Task directions:
Among the records below, find the line that has "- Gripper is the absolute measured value"; from there, give the lines again exactly, and stop after the line that has "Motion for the".

Data excerpts:
* * * *

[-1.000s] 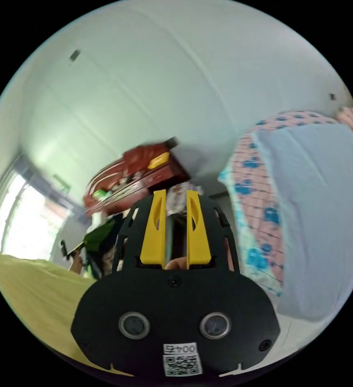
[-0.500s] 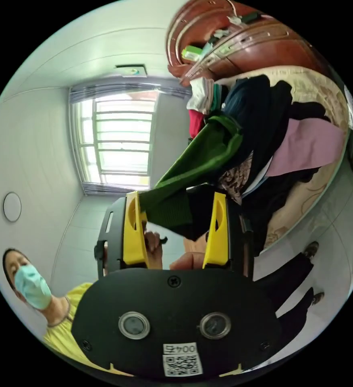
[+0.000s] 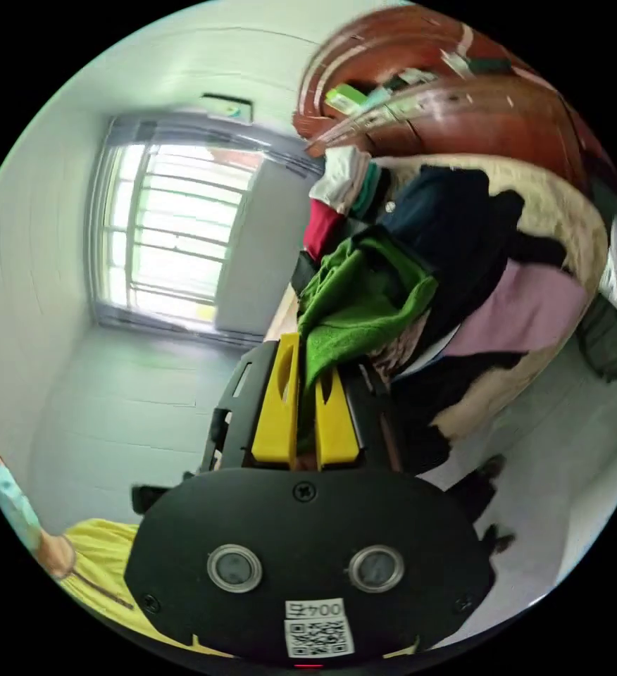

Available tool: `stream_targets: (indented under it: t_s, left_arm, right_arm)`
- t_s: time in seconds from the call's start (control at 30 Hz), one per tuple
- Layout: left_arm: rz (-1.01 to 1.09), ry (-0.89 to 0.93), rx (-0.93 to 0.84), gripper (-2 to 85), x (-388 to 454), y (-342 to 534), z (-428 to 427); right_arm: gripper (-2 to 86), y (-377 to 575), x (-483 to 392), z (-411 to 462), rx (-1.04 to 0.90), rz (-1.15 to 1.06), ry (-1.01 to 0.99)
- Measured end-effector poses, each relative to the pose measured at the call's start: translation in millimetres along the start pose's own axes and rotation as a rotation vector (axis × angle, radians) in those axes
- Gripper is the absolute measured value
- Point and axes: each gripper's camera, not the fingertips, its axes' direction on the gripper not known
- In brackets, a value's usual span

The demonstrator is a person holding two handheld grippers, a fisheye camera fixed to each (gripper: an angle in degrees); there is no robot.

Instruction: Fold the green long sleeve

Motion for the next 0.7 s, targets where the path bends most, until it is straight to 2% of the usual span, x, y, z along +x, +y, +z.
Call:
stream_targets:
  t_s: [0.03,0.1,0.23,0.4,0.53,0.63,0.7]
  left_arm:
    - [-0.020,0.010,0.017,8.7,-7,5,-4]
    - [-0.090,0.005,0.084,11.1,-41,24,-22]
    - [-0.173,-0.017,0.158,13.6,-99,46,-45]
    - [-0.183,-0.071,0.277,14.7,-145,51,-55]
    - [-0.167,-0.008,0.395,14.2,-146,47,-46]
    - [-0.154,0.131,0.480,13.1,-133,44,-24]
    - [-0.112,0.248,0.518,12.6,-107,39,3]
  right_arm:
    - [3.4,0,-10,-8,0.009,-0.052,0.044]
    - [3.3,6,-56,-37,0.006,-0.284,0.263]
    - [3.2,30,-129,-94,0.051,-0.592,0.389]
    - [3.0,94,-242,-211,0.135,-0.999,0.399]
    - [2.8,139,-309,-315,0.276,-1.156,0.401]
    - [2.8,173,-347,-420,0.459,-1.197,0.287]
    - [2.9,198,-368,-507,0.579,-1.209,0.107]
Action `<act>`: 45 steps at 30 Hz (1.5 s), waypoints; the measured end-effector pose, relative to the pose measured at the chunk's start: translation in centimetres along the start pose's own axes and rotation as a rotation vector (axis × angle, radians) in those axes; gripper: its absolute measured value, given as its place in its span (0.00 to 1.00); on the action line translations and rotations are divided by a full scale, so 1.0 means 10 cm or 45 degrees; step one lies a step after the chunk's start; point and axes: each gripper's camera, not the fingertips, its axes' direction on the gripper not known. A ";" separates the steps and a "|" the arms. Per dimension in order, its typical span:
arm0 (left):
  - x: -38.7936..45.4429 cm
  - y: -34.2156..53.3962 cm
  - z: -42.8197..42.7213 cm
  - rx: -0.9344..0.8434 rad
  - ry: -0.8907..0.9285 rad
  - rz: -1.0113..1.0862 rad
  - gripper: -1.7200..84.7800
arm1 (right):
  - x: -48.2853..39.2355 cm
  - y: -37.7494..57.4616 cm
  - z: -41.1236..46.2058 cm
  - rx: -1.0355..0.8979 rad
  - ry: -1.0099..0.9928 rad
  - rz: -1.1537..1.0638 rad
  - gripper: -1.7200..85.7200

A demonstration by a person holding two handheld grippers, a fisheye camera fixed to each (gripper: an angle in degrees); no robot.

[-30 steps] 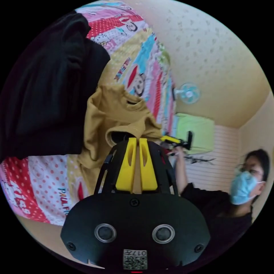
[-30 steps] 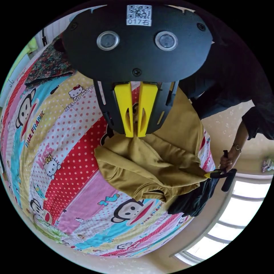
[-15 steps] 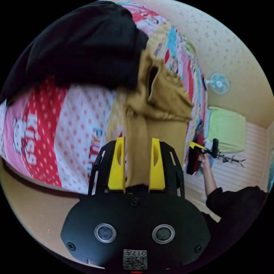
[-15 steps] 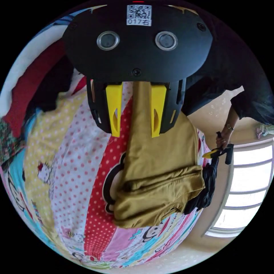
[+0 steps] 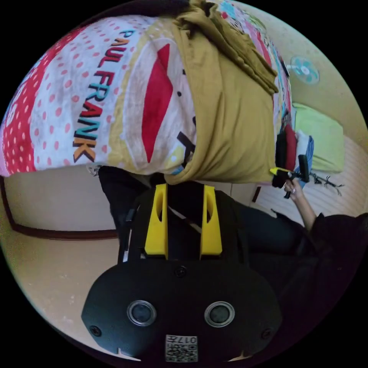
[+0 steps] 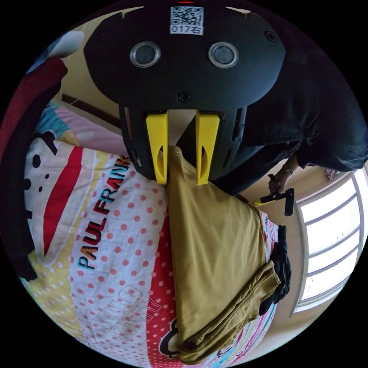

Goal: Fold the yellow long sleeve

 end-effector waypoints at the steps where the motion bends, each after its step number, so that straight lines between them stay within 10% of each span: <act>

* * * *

Response to this task:
- Gripper is the absolute measured value
- Point and axes: each gripper's camera, not the fingertips, its axes' direction on the gripper not known
- In brackets, a value's usual span

The demonstrator is a person holding two handheld grippers, a fisheye camera fixed to each (gripper: an angle in degrees); there is no robot.

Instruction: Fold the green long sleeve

Motion for the next 0.7 s, targets where the path bends most, until it is straight to 2% of the usual span, x, y, z along +x, +y, +z.

What came before makes up the full response.